Sono numerose, al giorno d’oggi, le aziende che scelgono il cloud, al posto dei server fisici, per archiviare i propri dati aziendali. Grazie all’architettura cloud, le aziende vengono messe nelle condizioni di poter ridurre i propri costi operativi, ma anche di scalare le risorse informatiche e migliorare la collaborazione. Quando si parla di cloud, in ambito informatico, si fa riferimento a un server con programmi e dati al quale le organizzazioni hanno la possibilità di accedere in maniera virtuale. Rappresentano l’esatto opposto dei server di dati locali, che si avvalgono di locali fisici per l’archiviazione di programmi e file. Non solo le aziende, ma anche i privati e altre organizzazioni, come per esempio le agenzie governative, grazie al cloud hanno la possibilità di archiviare i dati online e accedervi. Si parla di architettura cloud per indicare la modalità con la quale le funzionalità, i sistemi e i componenti tecnologici interagiscono gli uni con gli altri così da realizzare una piattaforma cloud.

Come è fatta l’architettura cloud

Come si può scoprire grazie a IT Impresa, i più importanti sistemi e componenti che fanno parte dell’architettura cloud comprendono il middleware, la virtualizzazione, la parte server, la piattaforma esterna e il software di automazione. Tali tecnologie, tutte insieme, danno vita a un’architettura di cloud computing sulla quale è possibile compiere le varie applicazioni, in modo che gli utenti finali siano in grado di utilizzare le risorse cloud.

Quali benefici offre un’architettura cloud

Il miglioramento della collaborazione esterna o interna all’organizzazione è uno dei benefici che scaturiscono dall’impiego dell’architettura cloud. Tramite il cloud computing i reparti, i dipendenti e i fornitori di terze parti hanno la possibilità di condividere i dati in maniera sicura e facile. Esistono anche servizi cloud che mettono i professionisti nelle condizioni di collaborare sui file nel cloud al posto di caricare i file in anticipo. Anche la riduzione dello spazio di calcolo fisico è uno dei vantaggi che derivano dall’architettura cloud, per la quale non c’è bisogno di uno spazio fisico minimo negli uffici, a differenza di quel che accade con i server di dati locali.
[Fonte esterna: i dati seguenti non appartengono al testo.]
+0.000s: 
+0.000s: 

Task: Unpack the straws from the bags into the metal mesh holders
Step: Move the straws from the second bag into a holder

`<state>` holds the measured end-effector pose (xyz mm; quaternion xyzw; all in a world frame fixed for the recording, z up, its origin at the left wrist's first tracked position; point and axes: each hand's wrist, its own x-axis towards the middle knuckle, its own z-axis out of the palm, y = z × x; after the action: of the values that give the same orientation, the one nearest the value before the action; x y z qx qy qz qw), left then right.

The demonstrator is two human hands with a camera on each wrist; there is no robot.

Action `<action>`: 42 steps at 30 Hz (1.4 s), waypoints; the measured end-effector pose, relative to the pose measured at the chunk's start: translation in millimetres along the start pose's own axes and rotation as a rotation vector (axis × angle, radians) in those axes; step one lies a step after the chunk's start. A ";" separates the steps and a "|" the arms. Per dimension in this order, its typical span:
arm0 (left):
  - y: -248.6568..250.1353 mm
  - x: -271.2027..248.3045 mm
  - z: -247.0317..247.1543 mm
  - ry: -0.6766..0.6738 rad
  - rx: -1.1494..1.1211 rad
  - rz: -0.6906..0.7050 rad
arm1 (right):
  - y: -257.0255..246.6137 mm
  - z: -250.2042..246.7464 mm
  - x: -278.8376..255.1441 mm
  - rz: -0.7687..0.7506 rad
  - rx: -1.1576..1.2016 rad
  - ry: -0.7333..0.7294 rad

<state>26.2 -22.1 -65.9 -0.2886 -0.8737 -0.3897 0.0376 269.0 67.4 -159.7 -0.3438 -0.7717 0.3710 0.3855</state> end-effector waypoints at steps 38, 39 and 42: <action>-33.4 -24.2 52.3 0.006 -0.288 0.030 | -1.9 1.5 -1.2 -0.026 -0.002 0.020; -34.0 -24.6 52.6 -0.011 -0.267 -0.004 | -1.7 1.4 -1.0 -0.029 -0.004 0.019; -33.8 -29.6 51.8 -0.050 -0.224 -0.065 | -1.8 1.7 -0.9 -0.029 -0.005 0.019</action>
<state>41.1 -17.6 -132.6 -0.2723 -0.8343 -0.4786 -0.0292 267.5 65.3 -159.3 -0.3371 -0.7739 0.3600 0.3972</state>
Perché scegliere il cloud computing

Con il cloud computing l’accesso remoto è semplificato, per tutti i dipendenti e per qualunque file aziendali. Con i server di dati locali, al contrario, ci possono essere dei problemi in relazione al lavoro remoto. Ancora, vale la pena di sottolineare che per la gestione dei server di dati locali c’è bisogno di maggiore impegno, e di più tempo, in confronto alla gestione del cloud. I costi di gestione sono bassi non solo per la manutenzione, ma anche per l’elaborazione. Nel caso in cui un’azienda necessiti di una maggiore quantità di spazio di archiviazione o di potenza nel cloud, la scalabilità infinita permette di costruire o di comprare quel di cui si ha bisogno, senza limiti. Il cloud computing contribuisce anche a ridurre il rischio di danni fisici, e i dati aziendali restano sempre al sicuro anche nell’ipotesi in cui gli uffici siano danneggiati. Il cloud computing in molti casi si rivela utile per le aziende che in passato impiegavano i server di dati e che così possono limitare i costi operativi.

L’infrastruttura come servizio

Infrastructure as a Service è una delle più importanti tipologie di architettura cloud: vuol dire che i servizi cloud vengono noleggiati da un’altra azienda. Grazie all’infrastruttura come servizio, parecchi aspetti dei servizi cloud possono essere personalizzati per assecondare le necessità aziendali: per esempio la potenza di elaborazione e l’archiviazione. Tali risorse possono essere personalizzate e modificate in qualunque momento; di solito le società di cloud computing noleggiano ogni mese i propri cloud IaaS sulla base di tariffe differenziate a seconda dei servizi che vengono messi a disposizione. Va comunque specificato che queste piattaforme presuppongono delle conoscenze tecniche in più dal punto di vista degli utenti. Una soluzione alternativa è rappresentata dalla piattaforma come servizio: in questo caso gli utenti permettono al proprio fornitore di servizi cloud di tenere monitorati vari aspetti dell’architettura cloud, anche se mantengono comunque un certo controllo nei confronti del proprio ambiente cloud. L’infrastruttura cloud viene gestita dal servizio cloud, così come gli aggiornamenti di calcolo e il sistema operativo.